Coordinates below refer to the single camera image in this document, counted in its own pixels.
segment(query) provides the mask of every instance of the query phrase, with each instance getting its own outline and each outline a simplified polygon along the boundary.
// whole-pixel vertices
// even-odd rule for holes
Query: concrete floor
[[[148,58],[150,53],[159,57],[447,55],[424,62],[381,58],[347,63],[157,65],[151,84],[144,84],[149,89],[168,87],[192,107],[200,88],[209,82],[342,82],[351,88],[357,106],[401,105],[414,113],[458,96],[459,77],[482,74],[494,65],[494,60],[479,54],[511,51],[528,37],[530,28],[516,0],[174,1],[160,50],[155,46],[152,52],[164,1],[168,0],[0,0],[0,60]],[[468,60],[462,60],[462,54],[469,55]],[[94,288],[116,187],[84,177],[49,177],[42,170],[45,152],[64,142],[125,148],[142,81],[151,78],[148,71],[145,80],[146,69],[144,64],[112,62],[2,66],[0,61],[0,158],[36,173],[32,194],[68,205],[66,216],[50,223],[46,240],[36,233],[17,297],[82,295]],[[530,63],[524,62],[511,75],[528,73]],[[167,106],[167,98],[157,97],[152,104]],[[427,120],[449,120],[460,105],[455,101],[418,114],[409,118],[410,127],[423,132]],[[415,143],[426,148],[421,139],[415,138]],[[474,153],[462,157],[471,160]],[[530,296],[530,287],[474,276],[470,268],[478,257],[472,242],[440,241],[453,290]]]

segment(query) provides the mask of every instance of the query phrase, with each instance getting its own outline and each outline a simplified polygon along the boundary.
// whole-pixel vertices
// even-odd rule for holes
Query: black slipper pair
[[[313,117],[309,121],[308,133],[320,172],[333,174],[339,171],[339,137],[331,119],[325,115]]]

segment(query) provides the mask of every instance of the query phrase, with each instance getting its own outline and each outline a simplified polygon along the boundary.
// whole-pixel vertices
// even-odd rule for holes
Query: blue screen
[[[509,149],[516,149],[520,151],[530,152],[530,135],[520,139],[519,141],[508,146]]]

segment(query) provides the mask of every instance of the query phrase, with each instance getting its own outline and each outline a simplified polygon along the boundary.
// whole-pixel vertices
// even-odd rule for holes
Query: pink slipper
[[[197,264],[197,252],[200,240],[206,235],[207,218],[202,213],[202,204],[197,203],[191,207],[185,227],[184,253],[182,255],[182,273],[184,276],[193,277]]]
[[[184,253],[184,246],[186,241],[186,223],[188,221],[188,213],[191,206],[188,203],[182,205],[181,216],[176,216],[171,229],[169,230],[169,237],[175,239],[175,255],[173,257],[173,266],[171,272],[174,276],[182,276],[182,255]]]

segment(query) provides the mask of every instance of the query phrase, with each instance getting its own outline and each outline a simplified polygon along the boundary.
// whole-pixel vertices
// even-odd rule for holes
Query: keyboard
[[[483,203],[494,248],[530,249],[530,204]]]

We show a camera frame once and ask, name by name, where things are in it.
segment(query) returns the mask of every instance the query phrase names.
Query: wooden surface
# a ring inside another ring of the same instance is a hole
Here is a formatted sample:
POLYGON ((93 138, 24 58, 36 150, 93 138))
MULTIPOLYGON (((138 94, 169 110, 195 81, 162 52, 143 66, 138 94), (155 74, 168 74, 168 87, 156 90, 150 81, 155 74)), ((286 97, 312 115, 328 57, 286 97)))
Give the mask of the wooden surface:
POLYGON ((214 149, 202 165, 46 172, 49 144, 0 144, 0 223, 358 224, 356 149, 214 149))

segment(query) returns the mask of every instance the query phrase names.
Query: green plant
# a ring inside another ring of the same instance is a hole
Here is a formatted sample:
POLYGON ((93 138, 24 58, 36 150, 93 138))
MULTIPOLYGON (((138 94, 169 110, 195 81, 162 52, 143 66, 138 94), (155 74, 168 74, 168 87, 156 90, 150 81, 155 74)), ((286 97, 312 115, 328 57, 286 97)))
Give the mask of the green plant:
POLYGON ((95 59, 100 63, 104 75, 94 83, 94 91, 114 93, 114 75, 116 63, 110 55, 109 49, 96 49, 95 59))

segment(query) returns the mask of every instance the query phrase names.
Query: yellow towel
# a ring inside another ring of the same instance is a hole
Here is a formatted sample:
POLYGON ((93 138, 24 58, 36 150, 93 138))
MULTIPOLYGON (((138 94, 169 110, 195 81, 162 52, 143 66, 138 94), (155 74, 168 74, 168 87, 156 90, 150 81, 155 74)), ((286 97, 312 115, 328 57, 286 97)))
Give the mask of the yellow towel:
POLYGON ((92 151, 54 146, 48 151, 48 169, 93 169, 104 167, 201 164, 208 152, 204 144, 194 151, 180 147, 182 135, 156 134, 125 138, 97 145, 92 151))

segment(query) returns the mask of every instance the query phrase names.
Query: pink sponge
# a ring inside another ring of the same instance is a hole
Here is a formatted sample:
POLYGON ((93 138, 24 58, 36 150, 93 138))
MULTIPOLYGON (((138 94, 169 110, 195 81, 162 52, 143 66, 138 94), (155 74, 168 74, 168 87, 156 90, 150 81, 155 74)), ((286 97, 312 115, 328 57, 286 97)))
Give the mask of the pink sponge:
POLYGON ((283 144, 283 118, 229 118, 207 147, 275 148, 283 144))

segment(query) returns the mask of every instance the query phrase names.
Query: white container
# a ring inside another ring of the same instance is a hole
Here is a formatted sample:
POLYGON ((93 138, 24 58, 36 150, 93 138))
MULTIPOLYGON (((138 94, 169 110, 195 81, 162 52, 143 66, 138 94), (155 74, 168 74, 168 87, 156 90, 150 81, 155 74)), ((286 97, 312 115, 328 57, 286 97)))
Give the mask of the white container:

···

Exact copies of every record are required, so retype them in full.

Coordinates below refer to the single camera image in this document, counted in its own pixels.
segment(query) provides the mask of every instance of the query phrase, with each instance getting its own outline and each outline a simplified polygon along the boundary.
// whole-pixel vertices
// even-odd rule for holes
Query: concrete floor
[[[148,58],[150,53],[159,57],[447,55],[424,62],[381,58],[347,63],[157,65],[151,84],[144,84],[149,89],[168,87],[192,107],[200,88],[209,82],[342,82],[351,88],[357,106],[401,105],[414,113],[458,96],[459,77],[482,74],[494,65],[494,60],[479,54],[511,51],[528,37],[530,28],[516,0],[174,1],[160,50],[155,46],[152,52],[164,1],[168,0],[0,0],[0,60]],[[468,60],[462,60],[462,54],[469,55]],[[94,288],[116,187],[84,177],[49,177],[42,170],[45,152],[64,142],[125,148],[142,81],[151,78],[148,71],[145,80],[146,69],[144,64],[112,62],[2,66],[0,61],[0,158],[36,173],[32,194],[68,205],[66,216],[50,223],[46,240],[36,233],[17,297],[82,295]],[[530,63],[524,62],[511,75],[528,73]],[[167,106],[167,98],[157,97],[152,104]],[[427,120],[449,120],[460,105],[455,101],[418,114],[409,118],[410,127],[423,132]],[[415,143],[426,148],[421,139],[415,138]],[[474,153],[462,157],[471,160]],[[530,296],[530,287],[474,276],[470,268],[478,257],[472,242],[440,241],[453,290]]]

segment(query) provides the mask of every instance of the query phrase, with each instance getting its own outline and each outline a simplified polygon along the boundary.
// whole-pixel vertices
// even-odd rule for holes
Query: black slipper pair
[[[313,117],[309,121],[308,133],[320,172],[333,174],[339,171],[339,137],[331,119],[325,115]]]

segment(query) provides the mask of every instance of the query phrase, with each instance getting its own outline and each outline a simplified polygon along the boundary.
// whole-pixel vertices
// even-odd rule for holes
Query: blue screen
[[[509,149],[516,149],[520,151],[530,152],[530,135],[520,139],[519,141],[508,146]]]

segment(query) provides the mask of every instance of the query phrase, with each instance getting its own outline and each outline a simplified polygon along the boundary.
// whole-pixel vertices
// even-odd rule for holes
Query: pink slipper
[[[197,264],[197,252],[200,240],[206,235],[207,218],[202,213],[202,204],[197,203],[191,207],[185,227],[184,253],[182,255],[182,273],[184,276],[193,277]]]
[[[184,253],[184,246],[186,241],[186,223],[188,221],[188,213],[191,206],[188,203],[182,205],[181,216],[176,216],[171,229],[169,230],[169,237],[175,239],[175,255],[173,257],[173,266],[171,272],[174,276],[182,276],[182,255]]]

segment(query) provides the mask of every instance of the query phrase, with each instance getting its own outline and each outline a simplified polygon along the boundary.
// whole-pixel vertices
// even-odd rule for holes
Query: keyboard
[[[483,203],[494,248],[530,249],[530,204]]]

We show a camera frame once and ask, name by name, where things are in it.
segment(query) returns the mask of every instance the query phrase names.
Query: wooden surface
# a ring inside another ring of the same instance is a hole
Here is a formatted sample:
POLYGON ((93 138, 24 58, 36 150, 93 138))
MULTIPOLYGON (((138 94, 169 110, 195 81, 162 52, 143 66, 138 94), (155 74, 168 74, 168 87, 156 90, 150 81, 155 74)), ((286 97, 312 115, 328 57, 286 97)))
Give the mask of the wooden surface:
POLYGON ((214 149, 202 165, 46 172, 49 144, 0 144, 0 223, 358 224, 356 149, 214 149))

segment(query) returns the mask of every instance the query phrase names.
Query: green plant
# a ring inside another ring of the same instance is a hole
Here is a formatted sample:
POLYGON ((93 138, 24 58, 36 150, 93 138))
MULTIPOLYGON (((138 94, 169 110, 195 81, 162 52, 143 66, 138 94), (155 74, 168 74, 168 87, 156 90, 150 81, 155 74)), ((286 97, 312 115, 328 57, 286 97)))
Give the mask of the green plant:
POLYGON ((95 59, 100 63, 104 75, 94 83, 94 91, 114 93, 114 75, 116 63, 110 55, 109 49, 96 49, 95 59))

segment(query) returns the mask of every instance the query phrase names.
Query: yellow towel
# a ring inside another ring of the same instance is a hole
Here is a formatted sample:
POLYGON ((93 138, 24 58, 36 150, 93 138))
MULTIPOLYGON (((138 94, 169 110, 195 81, 162 52, 143 66, 138 94), (155 74, 168 74, 168 87, 156 90, 150 81, 155 74)), ((286 97, 312 115, 328 57, 286 97)))
Give the mask of the yellow towel:
POLYGON ((92 151, 54 146, 48 151, 48 169, 93 169, 104 167, 201 164, 208 152, 204 144, 194 151, 180 147, 182 135, 156 134, 125 138, 97 145, 92 151))

segment(query) returns the mask of every instance the query phrase names.
Query: pink sponge
# a ring inside another ring of the same instance is a hole
Here is a formatted sample:
POLYGON ((93 138, 24 58, 36 150, 93 138))
MULTIPOLYGON (((138 94, 169 110, 195 81, 162 52, 143 66, 138 94), (155 74, 168 74, 168 87, 156 90, 150 81, 155 74)), ((286 97, 312 115, 328 57, 286 97)))
Give the mask of the pink sponge:
POLYGON ((283 144, 283 118, 229 118, 207 147, 275 148, 283 144))

segment(query) returns the mask of every instance the query phrase names.
Query: white container
# a ring inside another ring of the same instance is a hole
Here is a formatted sample:
POLYGON ((93 138, 24 58, 36 150, 93 138))
MULTIPOLYGON (((138 94, 169 110, 195 81, 162 52, 143 66, 138 94), (155 74, 168 74, 168 87, 156 90, 150 81, 155 74)), ((286 97, 312 115, 328 57, 286 97)))
Give the mask of the white container:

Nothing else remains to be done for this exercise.